The awards ceremony was held during Capitol Hill Oceans week, a three-day symposium on ocean and coastal issues. She was in good company. Former White House Chief of Staff Leon Panetta, Retired Adm. James Watkins, U.S. Sen. Judd Gregg (R- NH), and U.S. Rep. Norm Dicks (D-WA) also were honored.

Paul’s volunteer work with the aquatics division of the Hawaii Audubon Society led to her serving as its executive director for the past six years.

“Our environment has too many people, and we can’t make the people go away. We can mitigate the way we treat our resources,” explains Paul.

In addition, she’s been a volunteer vice chair of the Northwestern Hawaiian Islands Coral Reef Ecosystem Reserve Advisory Council since 2003.

Originally from Southern California, Paul became interested in marine sanctuaries when she was a University of Hawaii student getting her master’s in zoology, and she was studying the behavior of Hawaiian spiny lobster, Panullirus marginatus, in the Northwestern Hawaiian Islands. Since then, she has co-authored two videos, developed marketing materials and given presentations about the Northwestern Hawaiian Islands. She also received her law degree from UH’s Richardson School of Law.

Since the Northwestern Hawaiian Islands were declared a marine national monument by President George W. Bush in June, Paul has been instrumental in recruiting 28 non-profit organizations to work on getting it listed as a World Heritage Site.

Another of her upcoming projects with the Hawaii Audubon Society is to create a pilot coral reef rangers program for Kailua Intermediate School students.
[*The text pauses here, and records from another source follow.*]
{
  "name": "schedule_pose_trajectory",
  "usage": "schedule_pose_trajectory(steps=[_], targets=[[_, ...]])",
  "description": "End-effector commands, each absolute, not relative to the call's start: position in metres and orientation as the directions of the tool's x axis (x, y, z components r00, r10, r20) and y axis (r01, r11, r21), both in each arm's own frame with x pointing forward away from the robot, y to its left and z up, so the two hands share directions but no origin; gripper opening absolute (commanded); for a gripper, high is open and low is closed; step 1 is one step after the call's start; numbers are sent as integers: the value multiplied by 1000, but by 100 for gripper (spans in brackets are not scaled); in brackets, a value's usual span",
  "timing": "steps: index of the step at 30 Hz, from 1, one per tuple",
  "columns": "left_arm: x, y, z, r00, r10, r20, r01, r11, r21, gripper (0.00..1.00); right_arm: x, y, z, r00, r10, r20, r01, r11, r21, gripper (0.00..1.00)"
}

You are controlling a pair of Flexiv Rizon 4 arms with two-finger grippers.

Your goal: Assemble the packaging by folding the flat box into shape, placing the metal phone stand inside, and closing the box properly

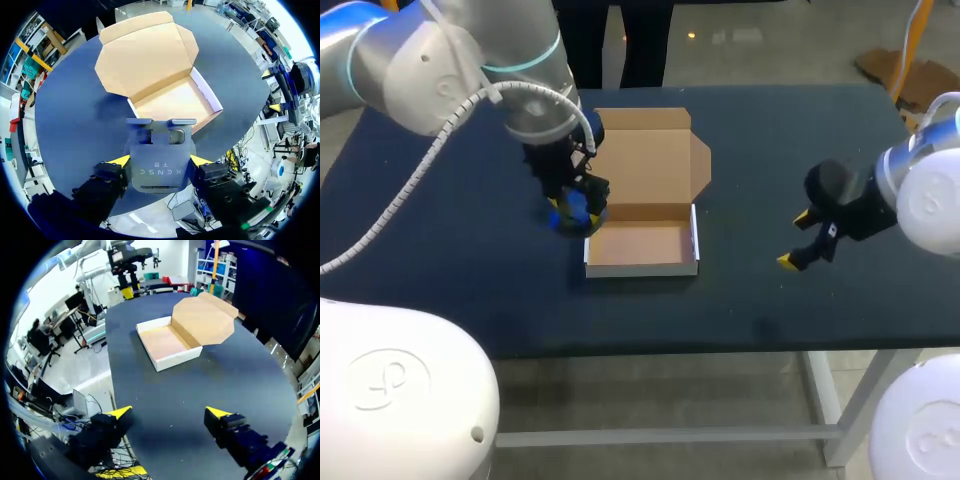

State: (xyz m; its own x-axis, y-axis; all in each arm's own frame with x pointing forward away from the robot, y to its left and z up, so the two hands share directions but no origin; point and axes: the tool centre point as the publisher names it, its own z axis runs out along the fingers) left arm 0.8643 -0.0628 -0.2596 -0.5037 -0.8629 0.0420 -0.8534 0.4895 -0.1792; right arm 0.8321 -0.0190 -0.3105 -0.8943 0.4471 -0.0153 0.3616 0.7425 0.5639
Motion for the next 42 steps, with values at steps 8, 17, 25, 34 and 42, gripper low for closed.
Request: schedule_pose_trajectory(steps=[8,17,25,34,42], targets=[[889,-104,-278,-500,-866,4,-856,494,-156,0,832,-21,-310,-896,444,-12,359,740,568,100],[899,-129,-295,-516,-857,8,-848,509,-147,0,832,-21,-310,-896,444,-12,359,740,568,100],[910,-146,-320,-516,-857,18,-849,508,-142,0,832,-21,-310,-896,444,-12,359,740,568,100],[922,-156,-338,-505,-862,39,-857,496,-139,0,832,-21,-310,-896,444,-12,359,740,568,100],[927,-157,-361,-494,-868,47,-865,484,-135,0,832,-21,-310,-896,444,-12,359,740,568,100]])
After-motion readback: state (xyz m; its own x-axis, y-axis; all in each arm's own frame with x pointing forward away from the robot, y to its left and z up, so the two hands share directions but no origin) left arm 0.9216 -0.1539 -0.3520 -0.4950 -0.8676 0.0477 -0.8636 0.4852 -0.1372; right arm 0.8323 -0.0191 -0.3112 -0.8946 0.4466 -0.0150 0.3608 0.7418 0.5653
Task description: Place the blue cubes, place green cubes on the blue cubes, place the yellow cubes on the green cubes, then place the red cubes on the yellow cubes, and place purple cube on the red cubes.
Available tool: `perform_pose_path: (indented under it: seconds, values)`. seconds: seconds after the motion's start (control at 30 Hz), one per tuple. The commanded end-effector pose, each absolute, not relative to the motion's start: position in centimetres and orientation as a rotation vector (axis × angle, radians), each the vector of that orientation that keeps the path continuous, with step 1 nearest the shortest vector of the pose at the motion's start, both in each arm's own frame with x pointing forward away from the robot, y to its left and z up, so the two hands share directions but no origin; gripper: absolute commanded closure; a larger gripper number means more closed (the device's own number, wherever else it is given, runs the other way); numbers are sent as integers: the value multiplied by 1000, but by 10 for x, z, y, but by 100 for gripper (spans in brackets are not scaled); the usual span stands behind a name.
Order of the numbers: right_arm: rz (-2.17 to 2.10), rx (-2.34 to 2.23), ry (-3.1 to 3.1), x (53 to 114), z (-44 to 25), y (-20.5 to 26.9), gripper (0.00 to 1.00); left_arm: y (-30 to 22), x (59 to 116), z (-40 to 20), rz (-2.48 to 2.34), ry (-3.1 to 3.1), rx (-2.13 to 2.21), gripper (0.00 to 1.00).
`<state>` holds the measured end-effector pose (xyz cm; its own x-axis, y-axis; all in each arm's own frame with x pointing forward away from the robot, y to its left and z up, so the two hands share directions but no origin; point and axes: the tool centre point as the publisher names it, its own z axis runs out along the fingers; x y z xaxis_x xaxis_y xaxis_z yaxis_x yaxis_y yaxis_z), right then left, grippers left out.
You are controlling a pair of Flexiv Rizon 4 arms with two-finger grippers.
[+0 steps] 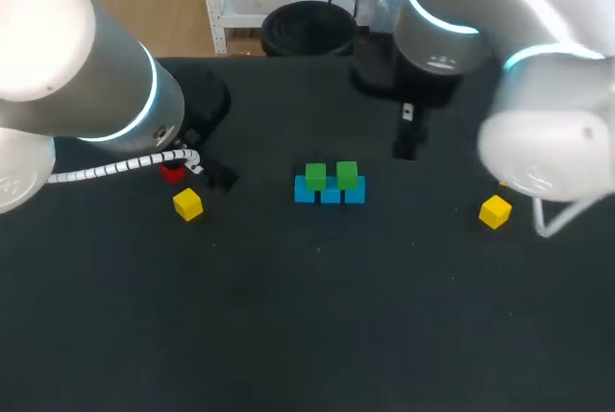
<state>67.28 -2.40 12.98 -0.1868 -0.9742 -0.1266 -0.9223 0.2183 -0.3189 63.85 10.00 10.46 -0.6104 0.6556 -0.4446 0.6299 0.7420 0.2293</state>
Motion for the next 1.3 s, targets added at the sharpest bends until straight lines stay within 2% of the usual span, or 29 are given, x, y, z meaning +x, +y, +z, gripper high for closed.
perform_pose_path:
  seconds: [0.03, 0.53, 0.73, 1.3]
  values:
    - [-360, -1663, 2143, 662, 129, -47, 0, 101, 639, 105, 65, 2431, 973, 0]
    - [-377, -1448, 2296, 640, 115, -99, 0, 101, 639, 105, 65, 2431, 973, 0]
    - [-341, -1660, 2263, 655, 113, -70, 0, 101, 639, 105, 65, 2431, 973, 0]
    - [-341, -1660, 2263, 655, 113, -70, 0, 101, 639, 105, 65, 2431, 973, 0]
The grant-writing process can generate money to hire a part-time teacher to lead field trips and teach the children about coral reef monitoring, marine debris and invasive species removal.

Paul is also closely following a bill currently in the Legislature which concerns enforcing laws prohibiting the catching of fish that are too small.

Paul lives in Kailua with husband Jim, an attorney, a senior partner with Paul Johnson Park and Niles. They have three adult children and five grandchildren on the Mainland.